Tutto ciò con uno sguardo sempre rivolto alle vicende e alle dinamiche nazionali, mediate attraverso una partecipazione che deve essere finalmente attiva e continua agli organismi federativi di cui siamo parte fondativa, l’Unione delle Camere Penali Italiane; dunque, profondendo un ulteriore sforzo, anche logistico, occorrerà partecipare agli incontri e ai tavoli tecnici dell’Organismo distrettuale, ma anche richiedere la presenza dei vertici dell’Unioncamere a convegni, dibattiti, nonché sulle questioni di fondo che animano il dibattito, sia a livello nazionale che locale. Siamo consapevoli del cammino da compiere e delle numerose insidie ed asperità che si pareranno innanzi; ma con queste brevi linee programmatiche, che certo non possono considerarsi esaustive ma che anzi, auspicabilmente, hanno il senso di un work in progress a cui ciascuno di noi può e deve dare il suo contributo, intendiamo dare la prima concreta dimostrazione di un impegno serio e trasparente che assumiamo nei confronti della intera Classe. Crediamo, tuttavia, che sia possibile portare tutti insieme a termine il percorso, poiché la nostra realtà associativa affonda le sue radici in qualcosa di ben più complesso della comune appartenenza professionale, che poi è la ragione per la quale le Camere Penali, non solo la nostra, ma in generale in Italia, sono ormai da così tanti anni una realtà forte nel mondo giudiziario.
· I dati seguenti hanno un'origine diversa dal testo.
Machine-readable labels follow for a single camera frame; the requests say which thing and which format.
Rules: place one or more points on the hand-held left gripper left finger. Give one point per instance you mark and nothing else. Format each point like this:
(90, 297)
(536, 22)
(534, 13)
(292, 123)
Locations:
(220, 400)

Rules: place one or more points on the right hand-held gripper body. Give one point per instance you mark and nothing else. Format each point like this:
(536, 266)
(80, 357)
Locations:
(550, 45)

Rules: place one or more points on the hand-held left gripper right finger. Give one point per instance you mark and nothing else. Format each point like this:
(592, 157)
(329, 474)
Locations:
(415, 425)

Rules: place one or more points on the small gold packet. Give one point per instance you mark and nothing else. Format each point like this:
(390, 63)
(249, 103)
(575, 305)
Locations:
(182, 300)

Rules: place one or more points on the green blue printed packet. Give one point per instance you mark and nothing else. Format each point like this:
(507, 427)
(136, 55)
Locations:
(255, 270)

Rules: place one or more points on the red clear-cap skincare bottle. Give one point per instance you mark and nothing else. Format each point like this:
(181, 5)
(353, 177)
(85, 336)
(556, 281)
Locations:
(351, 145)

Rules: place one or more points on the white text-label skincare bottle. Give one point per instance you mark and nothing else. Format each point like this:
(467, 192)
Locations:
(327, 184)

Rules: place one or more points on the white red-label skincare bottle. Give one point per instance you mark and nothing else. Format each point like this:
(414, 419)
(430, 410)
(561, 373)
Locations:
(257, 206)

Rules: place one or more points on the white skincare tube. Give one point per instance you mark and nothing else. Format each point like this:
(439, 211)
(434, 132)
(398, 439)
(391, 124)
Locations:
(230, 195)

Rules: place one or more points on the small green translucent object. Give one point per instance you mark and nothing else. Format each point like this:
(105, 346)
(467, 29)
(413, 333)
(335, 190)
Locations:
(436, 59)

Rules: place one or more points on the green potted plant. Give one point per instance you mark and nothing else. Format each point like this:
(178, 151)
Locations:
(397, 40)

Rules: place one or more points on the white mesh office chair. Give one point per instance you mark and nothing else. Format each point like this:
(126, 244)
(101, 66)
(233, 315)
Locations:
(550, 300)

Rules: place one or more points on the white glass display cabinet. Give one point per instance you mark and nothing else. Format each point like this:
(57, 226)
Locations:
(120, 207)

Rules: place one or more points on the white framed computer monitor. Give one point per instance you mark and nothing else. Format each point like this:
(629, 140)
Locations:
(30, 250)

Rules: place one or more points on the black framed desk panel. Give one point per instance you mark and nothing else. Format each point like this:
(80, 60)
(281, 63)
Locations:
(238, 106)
C’è in tutti noi, l’idea di un volto liberale del diritto, del comune orgoglio di esercitare una funzione necessaria per le sorti di uno Stato democratico, l’impegno per la difesa dei diritti civili, e spesso, certamente più di quanto noi stessi a volte non diamo a vedere, un senso di unione e fraternità che lega le nostre storie, non solo le nostre professioni. Dietro queste idee c’è la vita e l’impegno di molti di noi, provenienti da diverse esperienze professionali, con diverse sensibilità politiche e culturali, sebbene uniti da una idea laica della giustizia che tutti insieme dobbiamo continuare a perseguire.